As we get closer to Dr. Whitlock’s office, all the cells in my body start telling me to run. “I have to use the bathroom,” I say, then rush through the door and duck into a stall. I stand here counting minutes until I’m sure Adam will be gone.
But when I come out, he’s still there, pacing right outside the door. I must look pretty startled, because he says, “Sorry. Didn’t mean to scare you.” He reaches out, and even though I know he isn’t going to do anything, it still catches me by surprise. He puts two hands up, backing away a little. “Sorry, now I really didn’t mean to scare you.”
He starts walking again, then stops when I don’t follow.
“Um…” I don’t know how to say this politely. “It’s okay if you need to go somewhere else.”
“Are you saying you don’t want me to walk with you?”
I think he’s joking, and I never know what to say when people are joking. I think most people tease back, but I can’t come up with any jokes. But when you just stand there, you make people uncomfortable.
Finally he says, “Just kidding,” which is what most people eventually say. “I heard you got lost on your way to her office the last ten times.”
“I didn’t get lost.”
Adam grins. “I didn’t think you really did.”
“Oh.”
“Well, now I’m your…What’s a nice word for prison transport? Escort!” He bounces ahead, and too soon we’re heading into what looks like a waiting room, one with a big desk and a moss-green couch.
Adam strides across the room and knocks on a frosted glass door to an interior office. I hear a voice, familiar and deep, say, “Come in.”
Adam opens the door, bows a little to me, then drops onto the couch. With a sigh, I walk over the threshold.
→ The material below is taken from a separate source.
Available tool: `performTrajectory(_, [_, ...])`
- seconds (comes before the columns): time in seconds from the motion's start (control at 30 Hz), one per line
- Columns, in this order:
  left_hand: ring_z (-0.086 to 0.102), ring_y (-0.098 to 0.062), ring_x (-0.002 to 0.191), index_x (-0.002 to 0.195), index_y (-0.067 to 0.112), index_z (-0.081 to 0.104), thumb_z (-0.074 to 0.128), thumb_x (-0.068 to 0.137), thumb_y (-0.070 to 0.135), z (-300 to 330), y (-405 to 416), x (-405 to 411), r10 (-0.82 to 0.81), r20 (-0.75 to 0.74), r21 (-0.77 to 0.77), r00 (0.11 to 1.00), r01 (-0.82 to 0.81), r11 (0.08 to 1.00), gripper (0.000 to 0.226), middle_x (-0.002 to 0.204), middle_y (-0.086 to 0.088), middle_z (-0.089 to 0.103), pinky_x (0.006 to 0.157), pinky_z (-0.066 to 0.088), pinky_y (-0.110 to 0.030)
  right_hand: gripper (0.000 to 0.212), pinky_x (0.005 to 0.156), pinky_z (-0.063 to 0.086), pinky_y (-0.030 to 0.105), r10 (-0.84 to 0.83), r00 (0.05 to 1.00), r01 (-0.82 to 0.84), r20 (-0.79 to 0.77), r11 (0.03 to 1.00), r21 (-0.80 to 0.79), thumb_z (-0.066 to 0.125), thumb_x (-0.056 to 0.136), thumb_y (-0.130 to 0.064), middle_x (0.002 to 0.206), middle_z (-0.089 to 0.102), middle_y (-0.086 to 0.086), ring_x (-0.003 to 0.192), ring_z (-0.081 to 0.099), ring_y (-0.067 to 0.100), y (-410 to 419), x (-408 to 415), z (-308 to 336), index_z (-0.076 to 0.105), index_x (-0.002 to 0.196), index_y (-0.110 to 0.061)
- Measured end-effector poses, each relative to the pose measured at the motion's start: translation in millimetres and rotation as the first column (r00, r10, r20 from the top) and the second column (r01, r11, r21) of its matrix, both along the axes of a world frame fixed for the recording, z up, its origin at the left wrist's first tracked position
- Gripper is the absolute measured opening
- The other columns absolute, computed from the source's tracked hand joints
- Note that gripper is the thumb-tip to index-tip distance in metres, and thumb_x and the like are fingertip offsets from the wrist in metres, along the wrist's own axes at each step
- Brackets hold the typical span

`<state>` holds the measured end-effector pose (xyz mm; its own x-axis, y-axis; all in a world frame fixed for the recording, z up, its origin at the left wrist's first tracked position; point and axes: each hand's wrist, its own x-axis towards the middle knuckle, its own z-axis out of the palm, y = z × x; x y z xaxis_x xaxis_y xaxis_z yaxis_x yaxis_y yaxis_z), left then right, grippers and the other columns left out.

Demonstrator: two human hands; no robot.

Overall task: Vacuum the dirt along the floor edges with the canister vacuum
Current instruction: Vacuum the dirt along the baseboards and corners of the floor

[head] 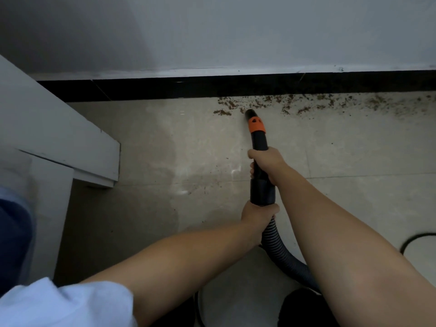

When I got to Dr. Whitlock’s earlier, she explained that my assignment was to bring in Julian—a lot like a bounty hunter, only without the violence. Or the reward.
The first time someone assigned Julian to me, I was ten years old.
I’d just started fifth grade when our teacher, Mrs. Nethercutt, announced that we were each being given a kindergarten reading buddy. Mrs. Nethercutt was one of those teachers who liked to remind you that you’d never have it as good as you have it right now. One day you’d be in the real world, instead of the fictitious world of elementary school. There’d be no friends or recess or lunchtime. Instead, you’d work hard and be still and never speak to anyone. All day. Every day. Until you retired, then, soon after, died.